## Assignment
Gather up every line from the entries below that uses the word "above".
######
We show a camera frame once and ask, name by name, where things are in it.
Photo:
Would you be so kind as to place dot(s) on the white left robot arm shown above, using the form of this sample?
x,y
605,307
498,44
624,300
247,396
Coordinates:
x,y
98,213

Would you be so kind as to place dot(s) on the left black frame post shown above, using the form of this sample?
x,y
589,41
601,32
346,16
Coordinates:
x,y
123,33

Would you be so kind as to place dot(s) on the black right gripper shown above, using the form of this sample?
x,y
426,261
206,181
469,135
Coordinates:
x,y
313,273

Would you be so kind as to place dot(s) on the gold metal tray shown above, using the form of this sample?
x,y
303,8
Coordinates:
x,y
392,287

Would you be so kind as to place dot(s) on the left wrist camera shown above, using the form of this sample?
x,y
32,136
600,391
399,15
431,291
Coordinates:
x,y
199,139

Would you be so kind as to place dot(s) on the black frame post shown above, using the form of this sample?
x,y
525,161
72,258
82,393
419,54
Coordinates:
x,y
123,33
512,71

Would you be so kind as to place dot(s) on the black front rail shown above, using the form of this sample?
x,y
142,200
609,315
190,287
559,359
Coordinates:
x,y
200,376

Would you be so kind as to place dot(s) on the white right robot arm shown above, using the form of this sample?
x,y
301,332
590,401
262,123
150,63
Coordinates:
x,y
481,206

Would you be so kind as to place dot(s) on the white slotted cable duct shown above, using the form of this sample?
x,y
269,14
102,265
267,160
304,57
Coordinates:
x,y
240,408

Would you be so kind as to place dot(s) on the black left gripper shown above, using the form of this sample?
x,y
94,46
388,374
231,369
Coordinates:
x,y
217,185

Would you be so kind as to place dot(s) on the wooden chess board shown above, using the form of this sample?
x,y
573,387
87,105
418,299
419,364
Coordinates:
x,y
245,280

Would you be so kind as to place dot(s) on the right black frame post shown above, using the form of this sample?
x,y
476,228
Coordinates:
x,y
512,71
######
## Answer space
Would you be so kind as to place dot(s) on the white left robot arm shown above, using the form of this sample?
Would you be so kind as to place dot(s) on the left black frame post shown above, using the form of this sample?
Would you be so kind as to place dot(s) on the black right gripper shown above, using the form of this sample?
Would you be so kind as to place dot(s) on the gold metal tray shown above, using the form of this sample?
Would you be so kind as to place dot(s) on the left wrist camera shown above, using the form of this sample?
Would you be so kind as to place dot(s) on the black frame post shown above, using the form of this sample?
Would you be so kind as to place dot(s) on the black front rail shown above, using the form of this sample?
Would you be so kind as to place dot(s) on the white right robot arm shown above, using the form of this sample?
Would you be so kind as to place dot(s) on the white slotted cable duct shown above, using the form of this sample?
Would you be so kind as to place dot(s) on the black left gripper shown above, using the form of this sample?
Would you be so kind as to place dot(s) on the wooden chess board shown above, using the form of this sample?
Would you be so kind as to place dot(s) on the right black frame post shown above, using the form of this sample?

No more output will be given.